A Sophisticated Suite of Tests, Validated by Industry Studies
The Versant suite of tests are a set of sophisticated, reliable methods of scoring. Test validations have been well-documented and users can be confident the technology is accurate, specific and detailed.
To measure the accuracy of Versant’s automated scoring, studies have compared automatically-generated scores and the scores generated from professional human raters. A high correlation between the two scores suggests that machine scoring is similar to scores that human experts produce.
Using human transcriptions and human ratings of tests, researchers analyzed and scored test-taker responses without automatic speech processing technologies. They then compared the human-generated scores with the machine-generated scores to determine the accuracy of the automatic scoring.
Scoring from the Versant Assessment Test is free of bias or fatigue that effects human judgment. The automated scoring process is fair and virtually error-free, delivering accurate, reliable results.

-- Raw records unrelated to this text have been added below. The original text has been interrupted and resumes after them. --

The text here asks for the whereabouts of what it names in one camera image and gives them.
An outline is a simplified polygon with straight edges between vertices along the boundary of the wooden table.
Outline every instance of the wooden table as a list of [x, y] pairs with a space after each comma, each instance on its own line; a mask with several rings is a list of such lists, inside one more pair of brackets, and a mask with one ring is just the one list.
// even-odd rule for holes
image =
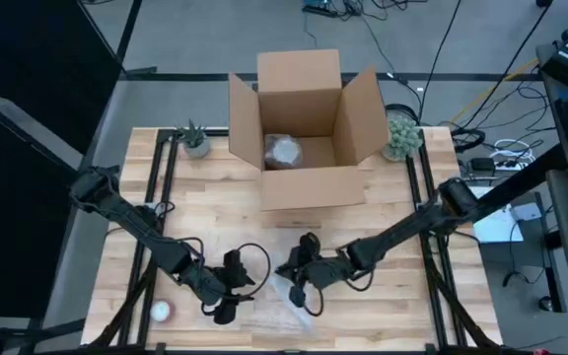
[[[424, 132], [435, 183], [458, 176], [449, 130], [434, 127], [424, 128]], [[156, 135], [156, 128], [135, 128], [132, 132], [120, 189], [133, 204], [144, 200]], [[168, 152], [164, 152], [157, 201], [167, 157]], [[419, 164], [416, 168], [424, 195]], [[275, 267], [308, 231], [319, 236], [322, 253], [330, 254], [334, 248], [372, 236], [413, 212], [405, 163], [389, 163], [376, 154], [362, 162], [359, 170], [366, 179], [366, 204], [260, 212], [256, 188], [259, 171], [229, 153], [227, 138], [212, 138], [212, 151], [205, 160], [190, 161], [179, 151], [171, 196], [177, 209], [167, 219], [165, 235], [198, 236], [205, 243], [207, 264], [212, 266], [222, 264], [226, 251], [256, 242], [270, 252]], [[462, 230], [472, 233], [470, 226]], [[134, 249], [135, 239], [126, 233], [115, 232], [106, 238], [83, 343], [96, 338], [122, 304]], [[500, 343], [477, 244], [455, 235], [449, 253], [461, 302], [486, 334]], [[262, 279], [266, 265], [258, 250], [244, 248], [243, 262], [254, 280]], [[436, 343], [417, 238], [387, 253], [368, 291], [355, 292], [344, 283], [325, 289], [325, 311], [319, 318], [292, 307], [287, 299], [289, 287], [289, 282], [271, 275], [254, 302], [239, 306], [234, 322], [217, 325], [201, 314], [200, 302], [191, 291], [178, 287], [160, 272], [155, 298], [174, 304], [175, 314], [165, 323], [151, 321], [147, 347], [166, 342], [168, 349], [200, 350], [423, 350], [425, 343]], [[309, 291], [309, 298], [310, 308], [316, 309], [318, 296]], [[131, 342], [140, 314], [141, 302], [131, 327]], [[445, 314], [449, 340], [454, 343], [446, 308]]]

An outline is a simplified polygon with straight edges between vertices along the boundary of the clear plastic bag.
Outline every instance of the clear plastic bag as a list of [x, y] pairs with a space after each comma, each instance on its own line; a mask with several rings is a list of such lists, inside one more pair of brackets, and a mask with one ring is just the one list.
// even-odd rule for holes
[[295, 169], [302, 164], [302, 146], [288, 134], [264, 136], [264, 164], [273, 170]]

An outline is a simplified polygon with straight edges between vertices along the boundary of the white pot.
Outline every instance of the white pot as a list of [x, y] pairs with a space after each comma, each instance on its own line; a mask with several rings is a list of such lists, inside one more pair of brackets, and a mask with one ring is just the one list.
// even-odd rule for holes
[[211, 146], [209, 144], [209, 138], [203, 138], [203, 143], [196, 148], [190, 148], [186, 145], [183, 145], [183, 149], [185, 149], [185, 153], [191, 159], [201, 159], [209, 153]]

Data Points Point To More Accurate Scoring
Various scatter-plots of the final machine-generated scores, and human-generated scores, have shown the correlation for the final score and each sub-score. Data points show a clear linear trend, indicating that for every case evaluation, the scores that machines generated have closely aligned with those from trained transcribers and expert raters.
Proven Reliability and Integrity
Aside from reliability, the other indicators of a test’s quality are its correlation and validity of interpretations derived from the scores. Specifically for VAET, the pronunciation sub-score may correlate highly with the fluency sub-score, although in some instances it may not correlate as highly with the vocabulary, comprehension, and interactions sub-scores.
Pronunciation and fluency are both related to acoustic characteristics of the test-taker’s responses, whereas vocabulary, comprehension, and interactions are more related to the content aspect of the test-taker’s responses. Moreover, vocabulary is important to produce appropriate and informative content, as measured in interactions.
Overall, based on very strong correlations not just for the main scores, but also for each of the sub-scores, Versant test validations have proven their reliability and integrity.